We therefore suggest that future multi-compartment studies in severe asthma should not aim to determine whether nasal cytology can replace induced sputum, but rather whether the integration of nasal cytology with sputum, blood eosinophils, FeNO, IgE, periostin, TSLP, DPP4, and other biomarkers can improve the recognition of clinically meaningful inflammatory profiles.^1,3 In this integrated model, nasal cytology could help characterize the upper airway component of severe asthma, identify relevant comorbid inflammatory phenotypes, and support a more personalized therapeutic strategy.

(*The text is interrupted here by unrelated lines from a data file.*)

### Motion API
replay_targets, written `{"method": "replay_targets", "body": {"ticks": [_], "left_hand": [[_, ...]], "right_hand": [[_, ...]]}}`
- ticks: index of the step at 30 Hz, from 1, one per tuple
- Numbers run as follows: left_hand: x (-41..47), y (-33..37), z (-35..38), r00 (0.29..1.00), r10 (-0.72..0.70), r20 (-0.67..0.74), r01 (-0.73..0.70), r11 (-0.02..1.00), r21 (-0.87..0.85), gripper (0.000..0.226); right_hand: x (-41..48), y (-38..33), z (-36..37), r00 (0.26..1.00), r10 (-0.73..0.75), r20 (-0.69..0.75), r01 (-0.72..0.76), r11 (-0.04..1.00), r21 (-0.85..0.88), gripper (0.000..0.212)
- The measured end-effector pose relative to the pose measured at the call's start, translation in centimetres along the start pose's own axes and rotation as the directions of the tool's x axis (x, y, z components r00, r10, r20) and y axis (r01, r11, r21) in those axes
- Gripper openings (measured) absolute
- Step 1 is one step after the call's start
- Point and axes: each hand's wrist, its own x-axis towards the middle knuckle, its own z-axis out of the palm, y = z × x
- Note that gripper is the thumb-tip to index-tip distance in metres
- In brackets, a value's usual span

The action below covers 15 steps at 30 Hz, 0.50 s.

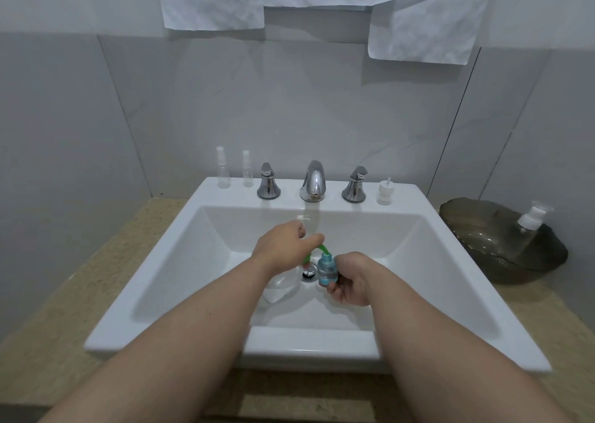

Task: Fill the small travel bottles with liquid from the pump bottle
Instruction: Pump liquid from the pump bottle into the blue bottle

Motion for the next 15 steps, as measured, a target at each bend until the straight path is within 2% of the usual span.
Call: {"method": "replay_targets", "body": {"ticks": [15], "left_hand": [[0.28, 0.12, 0.34, 1.0, 0.021, 0.021, -0.021, 1.0, 0.004, 0.034]], "right_hand": [[0.17, 0.01, 0.02, 1.0, 0.014, 0.003, -0.014, 1.0, -0.018, 0.036]]}}
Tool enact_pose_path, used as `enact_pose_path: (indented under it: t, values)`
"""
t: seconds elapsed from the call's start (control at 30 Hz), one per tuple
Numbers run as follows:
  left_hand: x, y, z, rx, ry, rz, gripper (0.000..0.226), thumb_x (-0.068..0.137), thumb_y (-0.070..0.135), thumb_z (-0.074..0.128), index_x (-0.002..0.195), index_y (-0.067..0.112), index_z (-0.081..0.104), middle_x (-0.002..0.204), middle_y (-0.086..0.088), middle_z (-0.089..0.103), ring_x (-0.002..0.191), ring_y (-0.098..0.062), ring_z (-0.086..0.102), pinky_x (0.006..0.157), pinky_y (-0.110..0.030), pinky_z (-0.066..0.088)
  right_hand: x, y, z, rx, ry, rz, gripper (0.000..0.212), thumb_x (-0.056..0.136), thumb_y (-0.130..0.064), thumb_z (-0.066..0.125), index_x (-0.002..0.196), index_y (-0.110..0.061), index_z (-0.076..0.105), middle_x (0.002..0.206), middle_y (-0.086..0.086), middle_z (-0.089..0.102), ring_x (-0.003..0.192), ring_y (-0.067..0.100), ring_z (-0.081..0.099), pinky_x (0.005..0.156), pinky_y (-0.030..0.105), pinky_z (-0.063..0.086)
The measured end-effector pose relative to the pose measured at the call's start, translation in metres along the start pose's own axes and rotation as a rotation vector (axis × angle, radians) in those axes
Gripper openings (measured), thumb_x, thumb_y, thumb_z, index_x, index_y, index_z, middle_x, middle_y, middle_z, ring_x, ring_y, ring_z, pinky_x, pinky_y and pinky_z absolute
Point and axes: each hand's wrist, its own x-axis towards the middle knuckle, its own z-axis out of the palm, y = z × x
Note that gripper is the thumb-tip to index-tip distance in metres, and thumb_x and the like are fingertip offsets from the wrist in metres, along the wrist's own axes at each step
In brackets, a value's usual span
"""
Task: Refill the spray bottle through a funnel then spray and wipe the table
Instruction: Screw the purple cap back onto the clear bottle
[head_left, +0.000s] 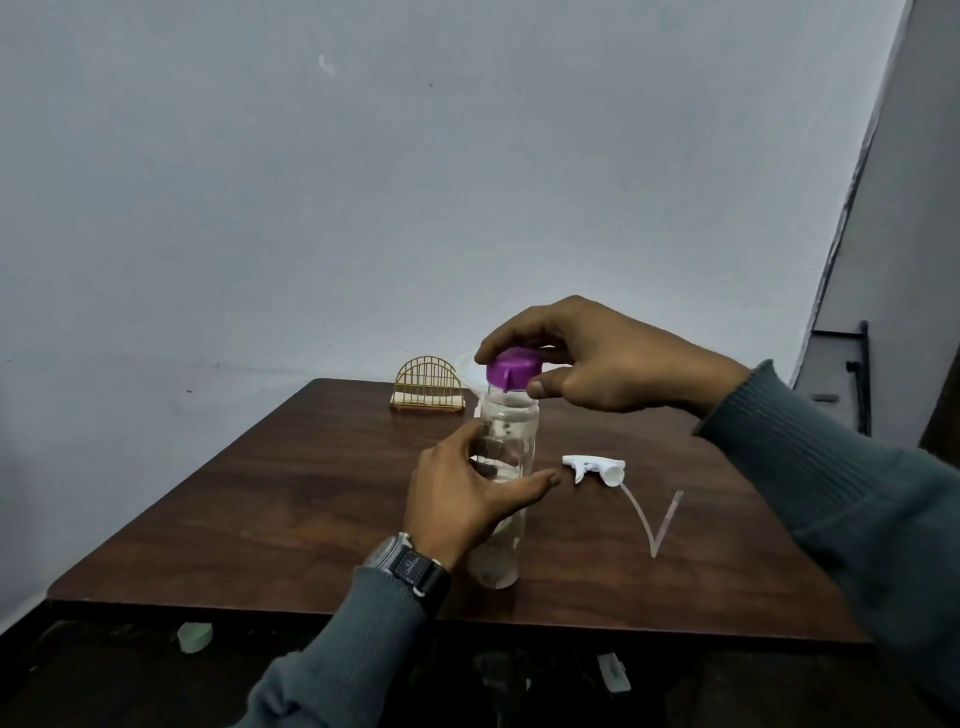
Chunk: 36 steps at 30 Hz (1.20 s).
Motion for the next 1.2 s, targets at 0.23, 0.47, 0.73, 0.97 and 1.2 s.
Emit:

In conclusion, the BRISA study provides an important contribution by demonstrating both the feasibility and the limits of a multi-compartment cytological approach in severe asthma.¹ We believe that nasal cytology should be regarded as a complementary, non-invasive, repeatable, standardized, and clinically informative method, particularly when interpreted within the broader context of united airway disease. Rather than replacing induced sputum, nasal cytology may enrich severe asthma phenotyping by adding a direct cellular assessment of the upper airways, an aspect that deserves further investigation in larger and specifically designed studies.